Rozdział 6
Drodzy Czytelnicy,
Pewnie zastanawiacie się kim jestem, mam rację? Pewnie chcecie poznać świra, który produkuje takie myśli. Lecz gdybyście mnie już poznali, gdybyście rzeczywiście byli częścią mojego życia - ucieklibyście z niego, zostawiając mnie w klatce, z której nie ma dla mnie ucieczki.
Opowiedziałem Wam już historię. Pora, abym opowiedział Wam o historii.
Mówią na mnie Kris. Pochodzę z Guangzhou, Guangdong, Chiny. I żyję z maszyną.
Przywiązałem się po raz pierwszy, mając dwadzieścia trzy lata. Przywiązałem się do rok młodszego mężczyzny, który uratował mi życie. Przywiązałem się do mężczyzny, który sam potrzebował ratunku.
Do what you want tonight. It's alright if you want to get used.
Pewnego dnia obiecaliśmy sobie, że się pokochamy. Jednak ja... ja byłem już, tylko lub aż, przywiązany. Czułem miliony gwoździ wbijanych w moje ciało i serce, gdy tylko myślałem o odejściu od niego, a mimo to chciałem uciec.
Ale wszystko się zmieniło, gdy poznałem prawdę. Prawdę, która podświadomie nas od siebie oddaliła, choć miała nas połączyć.
Wyjawił mi sekret, więc wiedziałem, że on też jest do mnie przywiązany. I to sprawiało, że czułem jeszcze większe przywiązanie i nie mogłem już po prostu go zostawić. Stworzyłem błędne koło wokół własnego życia i krążyłem w nim niczym w labiryncie.
Nie widziałem wyjścia, nie widziałem światła. Bo on wie, kiedy ludzie umrą, a to przeraża mnie i fascynuje do dziś.
Nobody's gonna tell me I need help, just tell me what I have to do.
Jednak najgorsze nie jest to, co mnie przy nim trzyma, a to, co powoduje, że chcę odejść. Bo trzyma mnie ciepło i bezpieczeństwo. Trzyma mnie brak samotności. Trzyma mnie świadomość posiadania czegoś z kimś. Byłby ideałem, gdyby nie jego umiejętność. Możecie mi wierzyć.
Gdy czasem, choćby na krótką chwilę, udaje mi się zapomnieć kim jest mężczyzna śpiący obok mnie, wydaje mi się, że to właśnie on jest miłością mojego życia. Jednak potem zamykam oczy i ten koszmar znowu wraca, jak co nocy.
Śnię o tym, jak do jego mózgu wszczepiane są kolejne kable, a jego serce zastępowane jest metalowym pudłem z kolorowymi diodami. A potem budzę się zlany potem, moja klatka piersiowa unosi się i opada w szaleńczym tempie, a oddech jest płytki, jak gdybym przebiegł maraton. Wyplątuję się wtedy z jego uścisku, po czym siadam na parapecie i wpatruję się w jego spokojne oblicze. Towarzyszy mi jedynie zimny wiatr, gdy podziwiam to, jak twardo śpi, bo przecież jestem pewien, że krzyczę za każdym razem.

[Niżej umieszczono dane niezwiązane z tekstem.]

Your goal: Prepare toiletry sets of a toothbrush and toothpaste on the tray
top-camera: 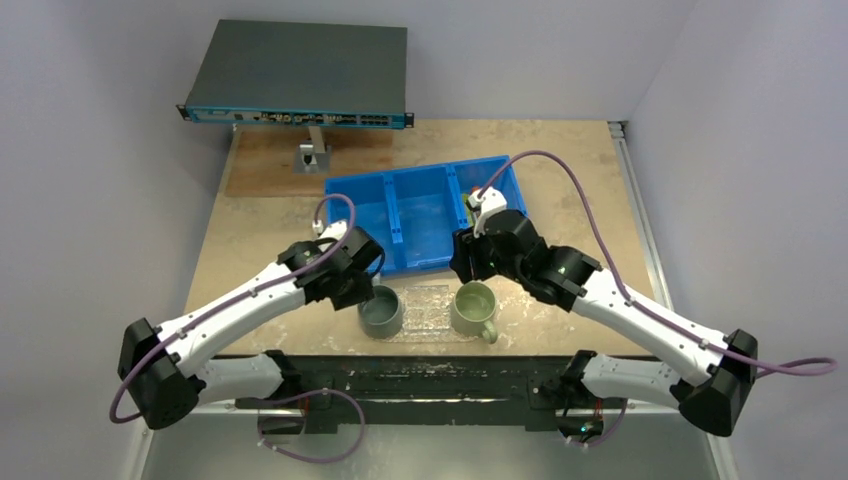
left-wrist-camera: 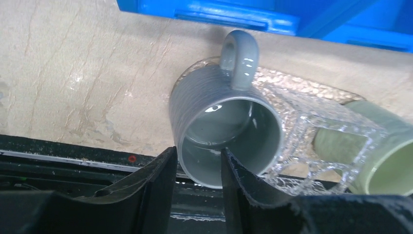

A potem nadchodzi ranek, a ja obdarowuję go uśmiechem i krótkim pocałunkiem, chociaż nie umiem już patrzeć na niego inaczej niż jak na eksperyment Boga, a przecież tak bardzo pragnę go pokochać. Tak szczerze, całym sercem. Tak jak Romeo kochał Julię, a Prosiaczek Kubusia Puchatka.
They say grievance has a way of affecting everyone different. If it's true how the fuck am I supposed to get over you? Difficult as it sounds.
Jednak jeśli mam być z Wami całkowicie szczery, jest w nim też coś takiego, co sprawia, że wystarczy jedno spojrzenie jego czekoladowych oczu, żeby mój puls podskoczył, a nogi zmiękły. Wystarczy jeden jego uśmiech, bym pragnął poczucie jego wargi na swoich. Wystarczy krótki dotyk dłoni, by przez moje ciało przeszły dreszcze. Nie wiem co to jest, ani czy istnienie tego jest dobre czy złe, ale to, że samoistnie kąciki moich ust wędrują do góry, gdy owija wokół mnie swoje ramiona... to coś znaczy, prawda?
Jednak to nie ma żadnego znaczenia. Nie może mieć. Bo nie da się pokochać maszyny.